Some vloggers began to sell off their collections because they had no money left. Others doubled down and bought more than they ever had before, perhaps in search of views as well as completing a collection. Many lamented that what had once been a fun way to share their collection had dissolved into a tightening pressure to post their album haul videos first. 

Alone in their crowded rooms, the vloggers sleeved photocards and cooed over how cute their bias looked. They giddily talked about the next concert they would attend and spoke about their bias as if they were best friends. Rarely did I ever hear the vloggers mention meeting friends who didn’t share their fanaticism of K-Pop. Where are their friends, I wondered? What was the point of attending all of these shows or following these idols, if you have no one to share their stories with?  
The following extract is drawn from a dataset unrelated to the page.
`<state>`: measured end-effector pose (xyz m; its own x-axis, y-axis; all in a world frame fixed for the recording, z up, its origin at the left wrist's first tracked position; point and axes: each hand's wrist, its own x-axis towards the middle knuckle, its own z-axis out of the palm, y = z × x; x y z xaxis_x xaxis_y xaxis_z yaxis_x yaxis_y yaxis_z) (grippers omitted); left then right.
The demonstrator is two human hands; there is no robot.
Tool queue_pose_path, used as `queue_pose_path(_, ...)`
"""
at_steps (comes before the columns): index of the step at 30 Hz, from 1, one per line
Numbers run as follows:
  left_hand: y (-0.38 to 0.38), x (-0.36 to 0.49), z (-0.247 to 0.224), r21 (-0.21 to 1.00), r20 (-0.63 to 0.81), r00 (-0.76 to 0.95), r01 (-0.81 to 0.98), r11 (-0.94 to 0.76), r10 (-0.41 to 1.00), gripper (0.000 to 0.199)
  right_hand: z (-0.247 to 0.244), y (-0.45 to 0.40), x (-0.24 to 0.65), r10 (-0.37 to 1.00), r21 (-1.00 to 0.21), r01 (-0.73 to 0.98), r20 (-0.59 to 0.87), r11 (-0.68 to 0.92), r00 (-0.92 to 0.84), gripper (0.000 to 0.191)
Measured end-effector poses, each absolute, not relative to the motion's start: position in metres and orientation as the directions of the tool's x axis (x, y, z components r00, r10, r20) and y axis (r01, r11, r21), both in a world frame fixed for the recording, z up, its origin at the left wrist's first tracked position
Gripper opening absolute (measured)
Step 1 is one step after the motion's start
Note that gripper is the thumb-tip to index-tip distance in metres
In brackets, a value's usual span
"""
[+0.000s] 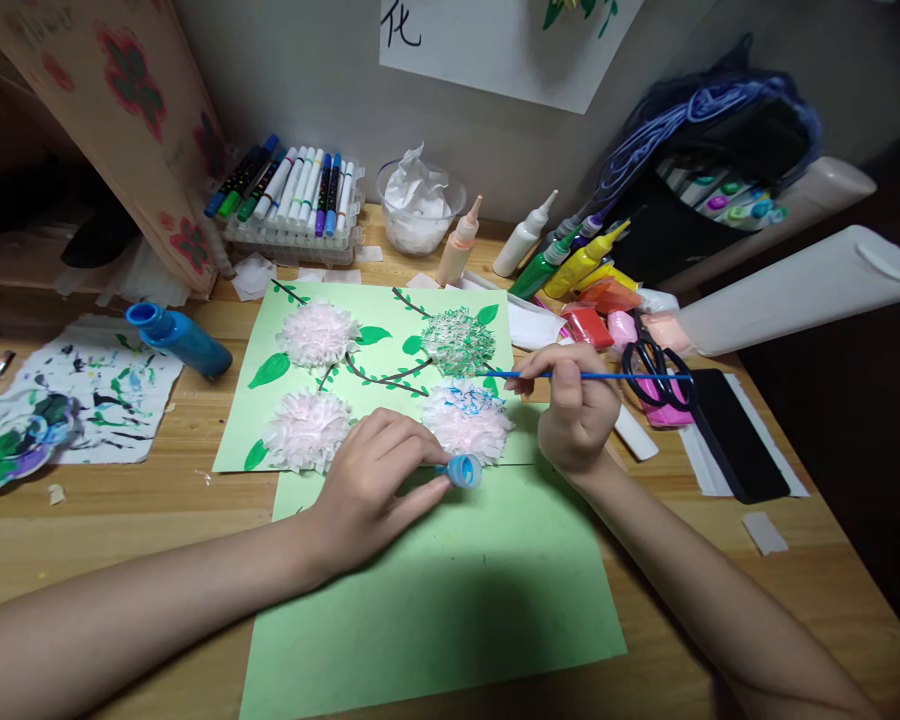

“Let people have fun and stop telling others how to spend their money,” you might be thinking. 

But this extremism has consequences. I would argue that this level of fandom directly contributes to the culture that ruined Seunghan’s career. The cruelty of Seunghan’s dismissal lies at the hands of fans who feel safest pining for idols who they will never meet as much as it does the companies who won’t protect their young employees. For all of the hand-wringing I’ve seen in K-Pop communities about what the fans’ responsibility is moving forward, I do know one thing: As long as fans see idols as commodities, there is no reason for the K-Pop industry to change.